Esta semana estou de férias. Do trabalho número 1, porque o número 2 é a nossa empresa e dessa nunca podemos tirar férias. Hoje tinha planeado estar metade do dia na empresa, e a outra metade em casa, a arrumar 1001 coisas que tenho para arrumar, e a organizar outras 1001. A ideia era levá-los à creche e ir para o atelier, e depois do almoço agarrar-me às tarefas domésticas. 

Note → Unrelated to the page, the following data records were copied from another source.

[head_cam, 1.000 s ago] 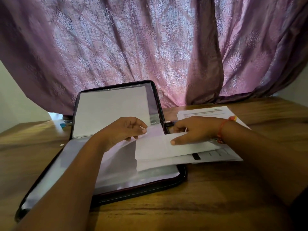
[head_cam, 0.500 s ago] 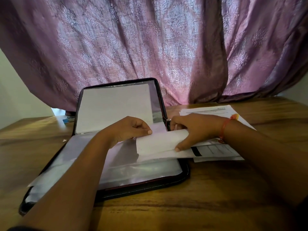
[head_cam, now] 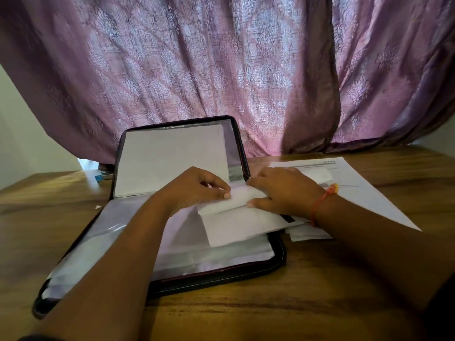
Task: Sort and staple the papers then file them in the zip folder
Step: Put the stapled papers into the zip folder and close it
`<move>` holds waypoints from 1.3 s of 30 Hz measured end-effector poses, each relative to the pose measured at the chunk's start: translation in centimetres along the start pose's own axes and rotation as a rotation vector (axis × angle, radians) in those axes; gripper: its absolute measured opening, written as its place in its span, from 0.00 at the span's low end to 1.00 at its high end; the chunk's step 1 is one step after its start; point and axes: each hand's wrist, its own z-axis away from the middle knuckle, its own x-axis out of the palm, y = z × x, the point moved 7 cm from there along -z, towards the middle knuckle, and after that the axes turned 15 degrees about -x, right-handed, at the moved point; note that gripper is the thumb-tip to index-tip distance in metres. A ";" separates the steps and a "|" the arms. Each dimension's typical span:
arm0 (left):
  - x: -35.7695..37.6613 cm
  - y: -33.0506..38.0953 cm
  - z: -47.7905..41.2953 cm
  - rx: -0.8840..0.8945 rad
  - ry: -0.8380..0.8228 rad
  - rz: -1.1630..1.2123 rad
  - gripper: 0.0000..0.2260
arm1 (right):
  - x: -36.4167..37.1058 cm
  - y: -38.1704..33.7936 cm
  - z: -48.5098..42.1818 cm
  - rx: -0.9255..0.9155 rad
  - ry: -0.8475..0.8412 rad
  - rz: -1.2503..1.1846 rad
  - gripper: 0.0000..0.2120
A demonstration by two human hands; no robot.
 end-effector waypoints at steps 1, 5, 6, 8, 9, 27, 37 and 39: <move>0.0 0.2 0.0 0.005 0.020 -0.042 0.10 | 0.2 0.0 -0.1 0.016 -0.019 0.027 0.29; 0.3 -0.1 -0.3 0.023 0.024 -0.217 0.21 | 0.0 -0.2 -0.6 0.045 -0.068 0.015 0.28; 0.3 -0.4 -0.4 0.010 0.015 -0.216 0.23 | -0.2 -0.1 -0.8 0.042 -0.081 0.005 0.27; 0.1 -1.0 -0.7 -0.019 0.013 -0.219 0.25 | -0.7 0.0 -1.4 0.014 -0.104 -0.030 0.25; 0.0 -1.2 -0.8 -0.027 0.017 -0.228 0.26 | -0.9 0.0 -1.7 -0.008 -0.126 -0.069 0.24; -0.4 -1.8 -1.4 -0.052 0.086 -0.301 0.31 | -0.2 2.5 -4.9 0.125 -0.294 -0.124 0.25; -1.0 -2.1 -1.4 -0.105 0.103 -0.349 0.49 | 0.2 2.2 -4.8 0.166 -0.282 -0.217 0.31; -1.5 -2.2 -1.3 -0.134 0.121 -0.354 0.50 | 0.4 2.4 -4.7 0.184 -0.265 -0.278 0.31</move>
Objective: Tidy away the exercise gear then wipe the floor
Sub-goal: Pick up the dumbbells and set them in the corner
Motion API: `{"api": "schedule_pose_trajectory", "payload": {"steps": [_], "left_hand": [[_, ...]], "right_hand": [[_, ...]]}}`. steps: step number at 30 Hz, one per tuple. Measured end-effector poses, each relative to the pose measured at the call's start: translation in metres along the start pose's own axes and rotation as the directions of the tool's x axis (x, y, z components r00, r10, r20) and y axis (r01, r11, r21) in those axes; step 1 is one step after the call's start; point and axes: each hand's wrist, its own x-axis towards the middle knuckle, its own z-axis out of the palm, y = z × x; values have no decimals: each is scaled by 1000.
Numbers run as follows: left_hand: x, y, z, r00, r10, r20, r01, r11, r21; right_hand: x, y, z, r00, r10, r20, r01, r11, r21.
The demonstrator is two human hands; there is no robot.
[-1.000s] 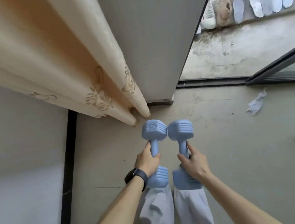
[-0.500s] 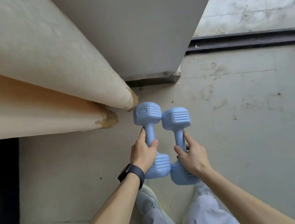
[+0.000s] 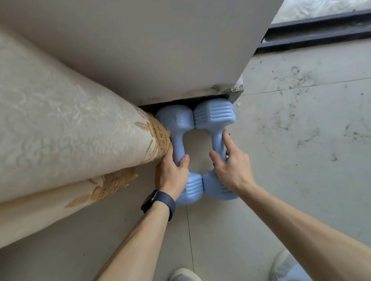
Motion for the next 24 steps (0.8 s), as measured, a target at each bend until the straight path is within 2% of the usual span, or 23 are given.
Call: {"api": "schedule_pose_trajectory", "payload": {"steps": [4,7,9,11,14,19,24], "left_hand": [[0,2,-4,997,16,73,-22,996,81],[-18,20,-13,989,-55,139,14,959,283],[-49,39,-22,978,-83,192,8,932,362],[-92,61,-37,967,-80,242,-34,901,433],[-166,100,-77,968,-64,242,-74,850,522],[-307,193,-177,976,3,217,-120,840,530],[-442,290,-282,981,140,137,-188,865,465]], "right_hand": [[-4,-7,0,999,45,26,-42,995,-91],[-20,-24,-14,984,138,116,-100,952,-289],[-51,-45,-35,976,141,167,-58,905,-421],[-94,-72,-65,972,97,213,12,888,-460],[-165,-114,-118,973,46,226,76,861,-503],[-304,-217,-221,974,-51,219,163,834,-528],[-440,-333,-321,938,-298,176,345,781,-520]]}}
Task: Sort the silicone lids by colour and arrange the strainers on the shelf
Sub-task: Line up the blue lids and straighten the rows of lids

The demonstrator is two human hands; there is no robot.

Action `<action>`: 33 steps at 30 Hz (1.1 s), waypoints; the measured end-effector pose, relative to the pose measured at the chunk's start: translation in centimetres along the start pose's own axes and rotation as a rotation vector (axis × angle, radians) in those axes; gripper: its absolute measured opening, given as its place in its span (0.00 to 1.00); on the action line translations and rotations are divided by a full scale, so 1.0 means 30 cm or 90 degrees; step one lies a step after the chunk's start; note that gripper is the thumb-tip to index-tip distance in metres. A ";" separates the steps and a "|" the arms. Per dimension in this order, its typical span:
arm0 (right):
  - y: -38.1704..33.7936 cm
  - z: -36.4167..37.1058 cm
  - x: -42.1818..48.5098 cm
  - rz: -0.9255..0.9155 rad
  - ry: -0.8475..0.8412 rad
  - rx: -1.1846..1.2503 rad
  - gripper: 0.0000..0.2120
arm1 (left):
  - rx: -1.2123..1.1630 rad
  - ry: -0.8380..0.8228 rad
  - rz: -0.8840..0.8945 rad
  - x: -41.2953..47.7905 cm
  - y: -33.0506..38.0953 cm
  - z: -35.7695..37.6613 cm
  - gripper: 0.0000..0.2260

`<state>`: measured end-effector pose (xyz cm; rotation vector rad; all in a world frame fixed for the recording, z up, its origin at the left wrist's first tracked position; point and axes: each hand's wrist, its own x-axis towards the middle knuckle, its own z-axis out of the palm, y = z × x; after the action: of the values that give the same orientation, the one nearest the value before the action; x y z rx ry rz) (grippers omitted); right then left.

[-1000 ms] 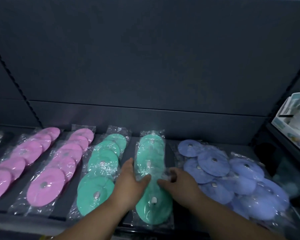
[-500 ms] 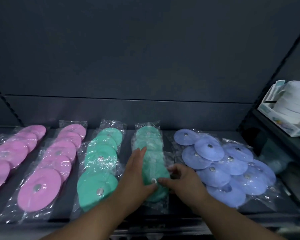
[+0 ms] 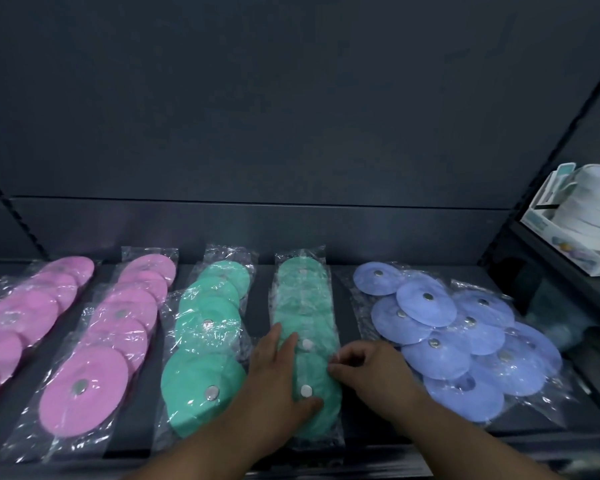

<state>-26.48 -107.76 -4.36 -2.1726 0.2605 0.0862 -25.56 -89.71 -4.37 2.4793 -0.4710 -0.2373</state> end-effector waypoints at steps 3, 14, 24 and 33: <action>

Acordámos tarde. Deixámo-nos ficar mais um bocadinho na cama. Esquecemos que temos muito em que pensar, muito que fazer e fizemos de conta que nem sequer temos filhos, que somos só nós os dois. Quando finalmente nos levantámos, fomos para baixo em silêncio e tomámos o pequeno almoço. Só os dois. Tranquilamente e sem pressa. 

Voltámos para cima, para acordar os miúdos, mas a respiração pesada mostrou que dormiam profundamente. Em vez de os acordar, tapei a Carolina, aconcheguei o Daniel, e decidi mudar os planos. 

Hoje não os levo à creche! As coisas de trabalho que tenho para fazer, faço-as durante a sesta. O resto? Vou fazendo, ou fica por fazer! Quero lá saber! Hoje não os levo à creche! Deixo-os dormir até quererem, acordar devagar, encho-os de mimos e ficamos aqui os três! À hora do almoço o papá volta e almoçamos os quatro. Durante a sesta trabalho um bocadinho e à tarde, se não chover, vamos ao parque! Hoje não os levo à creche, porque eles também têm direito a gozar dias de férias, dias em que se quebra a rotina e se faz só o que apetece!